MADRID 25 maio (EUROPA PRESS) -
Os sindicatos dos Técnicos de Enfermagem (SAE) e Nacional dos Técnicos (TECNOS) manifestaram seu apoio à greve dos técnicos de saúde convocada pelos sindicatos Comisiones Obreras (CCOO) e União Geral dos Trabalhadores (UGT) pela reclassificação profissional desses profissionais de saúde dos Níveis Médio e Superior da Formação Profissional.
Dessa forma, ambas as organizações sindicais se reuniram nesta segunda-feira em frente aos hospitais de toda a Espanha, pois afirmaram que os técnicos de saúde vêm esperando há “anos” pela “classificação correta, já prevista no novo Estatuto-Quadro”. No entanto, indicaram que “o governo está protelando sua aprovação definitiva”.
“Por isso, todos os profissionais e organizações sindicais que os representam se unem nesta luta por um direito profissional que, sem dúvida, implicará o reconhecimento profissional e remuneratório dos profissionais afetados”, continuaram a SAE e a TECNOS, acrescentando que, “juntamente com as ações que estão sendo realizadas nas últimas semanas”, no dia 17 de junho será realizada a manifestação “das ‘4 R’”.
RECONHECIMENTO, RECLASSIFICAÇÃO, REMUNERAÇÃO E RAPIDEZ
Conforme explicaram, trata-se de “reconhecimento, reclassificação, remuneração e rapidez”. Tudo com o mesmo objetivo: pressionar a Administração para exigir a reclassificação profissional prevista no ‘Acordo-Quadro para uma Administração do Século XXI’”, destacaram.
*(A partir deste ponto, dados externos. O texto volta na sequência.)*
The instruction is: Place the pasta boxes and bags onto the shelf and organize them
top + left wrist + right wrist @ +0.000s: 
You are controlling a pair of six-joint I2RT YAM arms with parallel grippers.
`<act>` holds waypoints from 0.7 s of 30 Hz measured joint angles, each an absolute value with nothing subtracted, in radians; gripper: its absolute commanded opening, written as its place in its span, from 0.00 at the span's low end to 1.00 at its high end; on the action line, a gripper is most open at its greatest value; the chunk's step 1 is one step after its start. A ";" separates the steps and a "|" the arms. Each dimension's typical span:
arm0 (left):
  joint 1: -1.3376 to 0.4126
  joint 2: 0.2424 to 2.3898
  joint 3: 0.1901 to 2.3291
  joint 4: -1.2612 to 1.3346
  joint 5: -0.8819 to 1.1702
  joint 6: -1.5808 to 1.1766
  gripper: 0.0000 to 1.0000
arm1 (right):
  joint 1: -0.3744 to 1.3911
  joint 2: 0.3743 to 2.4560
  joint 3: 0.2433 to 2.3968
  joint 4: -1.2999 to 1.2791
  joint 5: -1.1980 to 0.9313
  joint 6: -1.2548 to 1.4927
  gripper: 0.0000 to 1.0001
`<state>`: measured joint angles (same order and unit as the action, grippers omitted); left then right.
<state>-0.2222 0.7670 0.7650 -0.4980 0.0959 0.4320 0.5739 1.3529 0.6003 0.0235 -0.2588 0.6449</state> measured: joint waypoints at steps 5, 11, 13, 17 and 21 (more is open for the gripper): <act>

“Da SAE e da TECNOS, entendemos que todos devemos nos unir pelo bem dos profissionais, pois é a única maneira de nos fortalecermos para alcançar o objetivo comum, que é mais importante do que qualquer divisão entre sindicatos”, prosseguiram, acrescentando que a “luta” pelo futuro como profissionais da saúde “deve ser hoje”.
“É hoje que estamos jogando nosso amanhã e é por isso que os técnicos da área da saúde da Formação Profissional devem lutar por esse futuro junto com seus representantes sindicais, nos quais depositaram sua confiança”, declararam, concluindo que “por tudo isso” é que continuarão “indo às ruas até que o novo Estatuto-Quadro seja uma realidade palpável para os profissionais”.